STSAnno - a tool for semantic textual similarity annotation

STSAnno is a tool written in Java for offline semantic textual similarity (STS) annotation. It allows the user/annotator to assign semantic similarity scores to a corpus of text/sentence pairs.

File format

On startup, the program asks the user to select the input file. The expected input is a UTF-8-encoded TXT file that contains the STS corpus to be annotated. The expected format of the corpus file is one line per text/sentence pair. Texts in a pair should be tab-separated. The annotated corpus generated as program output has a similar tab-separated structure, with three columns - the first one contains the similarity score, while the second and the third contain the texts in a pair.

Tool interface

The annotator can view in parallel two short texts whose level of semantic similarity should be evaluated.
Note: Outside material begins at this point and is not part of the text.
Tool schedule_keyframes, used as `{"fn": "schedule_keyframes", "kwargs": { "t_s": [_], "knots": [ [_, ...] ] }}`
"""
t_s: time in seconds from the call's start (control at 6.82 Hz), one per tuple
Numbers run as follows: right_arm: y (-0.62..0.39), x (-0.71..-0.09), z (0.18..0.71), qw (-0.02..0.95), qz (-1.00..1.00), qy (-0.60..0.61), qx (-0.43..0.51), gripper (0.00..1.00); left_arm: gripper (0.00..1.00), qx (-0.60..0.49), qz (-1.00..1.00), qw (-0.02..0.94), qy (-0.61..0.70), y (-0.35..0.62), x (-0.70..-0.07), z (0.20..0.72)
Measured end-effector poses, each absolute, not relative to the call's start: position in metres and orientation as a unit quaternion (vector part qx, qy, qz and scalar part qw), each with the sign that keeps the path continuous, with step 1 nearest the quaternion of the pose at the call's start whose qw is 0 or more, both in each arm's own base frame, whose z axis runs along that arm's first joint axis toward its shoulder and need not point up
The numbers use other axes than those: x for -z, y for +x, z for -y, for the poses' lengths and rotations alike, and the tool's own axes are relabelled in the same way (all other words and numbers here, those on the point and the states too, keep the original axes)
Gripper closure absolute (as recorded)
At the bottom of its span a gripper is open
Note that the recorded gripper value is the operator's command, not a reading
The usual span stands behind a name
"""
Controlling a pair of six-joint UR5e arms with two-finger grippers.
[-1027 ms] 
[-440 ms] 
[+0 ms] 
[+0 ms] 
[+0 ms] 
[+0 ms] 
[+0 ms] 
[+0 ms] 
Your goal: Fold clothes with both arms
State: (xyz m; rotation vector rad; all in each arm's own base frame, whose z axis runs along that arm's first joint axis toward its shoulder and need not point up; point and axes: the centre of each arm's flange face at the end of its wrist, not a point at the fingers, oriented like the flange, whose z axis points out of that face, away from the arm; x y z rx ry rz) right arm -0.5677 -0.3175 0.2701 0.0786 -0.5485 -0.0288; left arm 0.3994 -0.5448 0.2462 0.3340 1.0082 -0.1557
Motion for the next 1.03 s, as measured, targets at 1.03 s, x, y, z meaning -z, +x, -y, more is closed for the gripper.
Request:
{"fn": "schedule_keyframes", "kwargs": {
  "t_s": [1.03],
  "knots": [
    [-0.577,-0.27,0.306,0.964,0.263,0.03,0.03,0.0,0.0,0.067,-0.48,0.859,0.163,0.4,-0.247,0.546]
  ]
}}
A similarity score in the range 0-5 can then be assigned to the text pair. A special symbol can also be used to mark the pair in order to temporarily skip it, which can be useful when faced with difficult examples. Existing scores and symbols can be erased or rewritten. In the top of the window the program displays progress info - the number of scored, unscored, and skipped text pairs.

The user can annotate text pairs in the order in which they are contained in the corpus file or in any other order by using the scroll pane that lists all the pairs from the corpus. It is also possible to jump directly to a given line within the corpus file, via the appropriate text field in the top of the window. The program is also capable of jumping automatically to the first unscored text pair after a score is assigned to the current pair. If this option is enabled and no unscored pairs remain, the program jumps to the first skipped pair. If there are also no skipped pairs, the program selects the first pair in the corpus.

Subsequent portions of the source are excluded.